**What needs to be done**
Return, unaltered, every line from the beginning of the material below up to and including the one with "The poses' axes".
START Recorded information
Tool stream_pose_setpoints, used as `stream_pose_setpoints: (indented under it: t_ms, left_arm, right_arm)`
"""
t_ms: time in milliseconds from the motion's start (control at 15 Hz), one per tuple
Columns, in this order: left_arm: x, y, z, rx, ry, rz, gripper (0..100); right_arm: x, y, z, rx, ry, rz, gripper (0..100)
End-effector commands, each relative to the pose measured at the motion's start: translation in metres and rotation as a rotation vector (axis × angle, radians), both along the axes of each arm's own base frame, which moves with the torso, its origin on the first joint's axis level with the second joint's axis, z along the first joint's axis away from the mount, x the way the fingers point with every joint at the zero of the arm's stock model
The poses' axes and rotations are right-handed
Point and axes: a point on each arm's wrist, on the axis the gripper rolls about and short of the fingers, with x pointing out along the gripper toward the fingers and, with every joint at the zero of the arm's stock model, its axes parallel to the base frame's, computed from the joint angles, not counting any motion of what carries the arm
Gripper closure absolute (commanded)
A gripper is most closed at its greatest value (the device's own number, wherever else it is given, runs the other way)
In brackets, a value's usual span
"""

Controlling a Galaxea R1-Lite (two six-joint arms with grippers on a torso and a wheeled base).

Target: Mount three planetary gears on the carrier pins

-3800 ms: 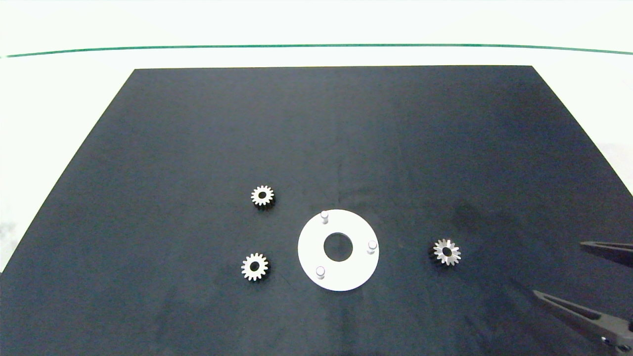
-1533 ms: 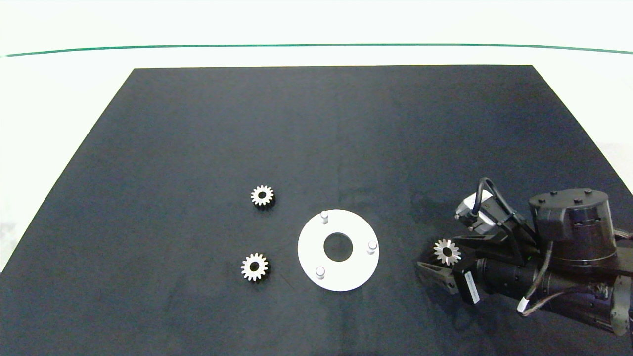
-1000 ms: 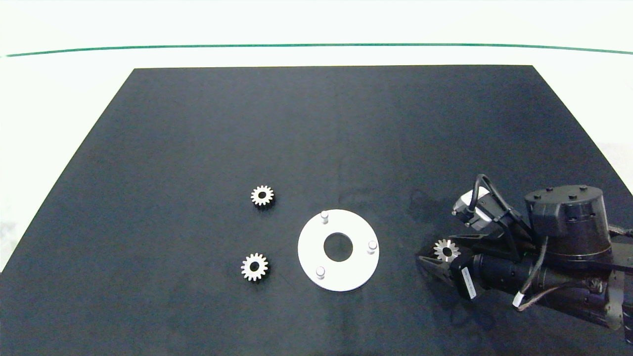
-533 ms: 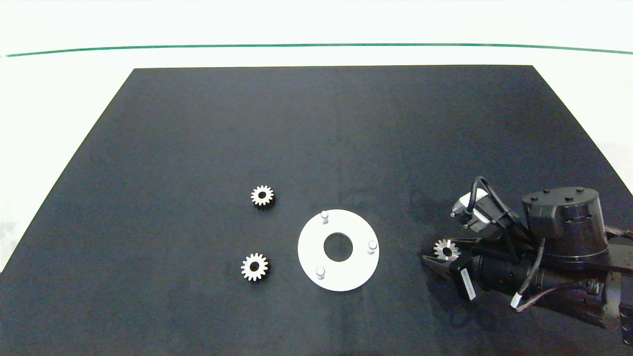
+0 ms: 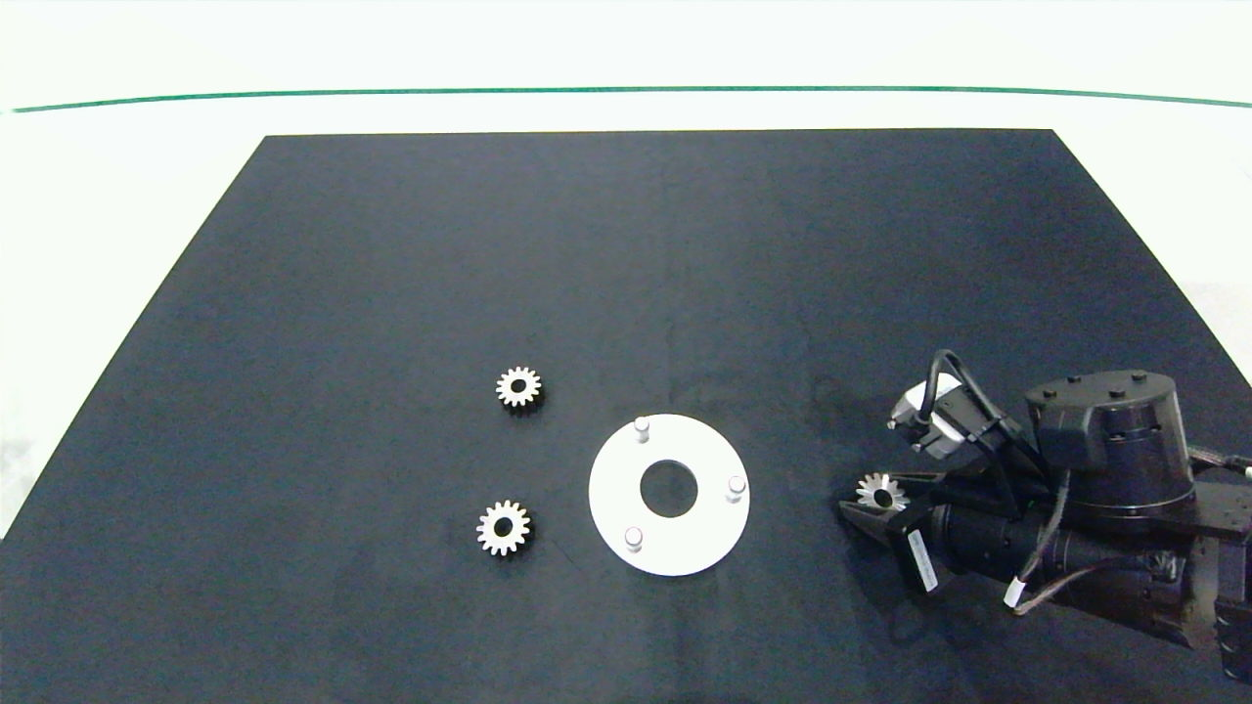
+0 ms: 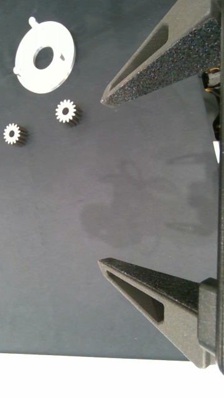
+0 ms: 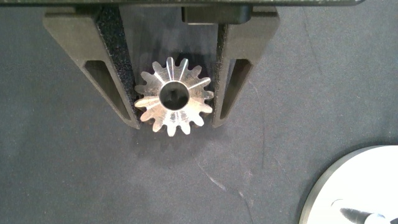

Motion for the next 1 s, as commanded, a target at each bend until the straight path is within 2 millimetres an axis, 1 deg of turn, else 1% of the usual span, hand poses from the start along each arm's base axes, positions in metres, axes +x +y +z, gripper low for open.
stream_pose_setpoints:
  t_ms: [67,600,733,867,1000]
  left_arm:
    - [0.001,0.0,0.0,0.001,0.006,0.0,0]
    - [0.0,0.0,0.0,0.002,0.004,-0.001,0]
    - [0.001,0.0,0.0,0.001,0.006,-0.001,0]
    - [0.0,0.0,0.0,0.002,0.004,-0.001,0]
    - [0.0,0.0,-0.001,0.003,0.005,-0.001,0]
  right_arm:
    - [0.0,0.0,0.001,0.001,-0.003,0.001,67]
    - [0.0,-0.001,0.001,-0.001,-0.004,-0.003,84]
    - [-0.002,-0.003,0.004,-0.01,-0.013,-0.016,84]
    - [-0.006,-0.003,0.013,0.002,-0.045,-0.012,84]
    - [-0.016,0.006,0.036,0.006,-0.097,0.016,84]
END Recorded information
**Result of the exercise**
Tool stream_pose_setpoints, used as `stream_pose_setpoints: (indented under it: t_ms, left_arm, right_arm)`
"""
t_ms: time in milliseconds from the motion's start (control at 15 Hz), one per tuple
Columns, in this order: left_arm: x, y, z, rx, ry, rz, gripper (0..100); right_arm: x, y, z, rx, ry, rz, gripper (0..100)
End-effector commands, each relative to the pose measured at the motion's start: translation in metres and rotation as a rotation vector (axis × angle, radians), both along the axes of each arm's own base frame, which moves with the torso, its origin on the first joint's axis level with the second joint's axis, z along the first joint's axis away from the mount, x the way the fingers point with every joint at the zero of the arm's stock model
The poses' axes and rotations are right-handed

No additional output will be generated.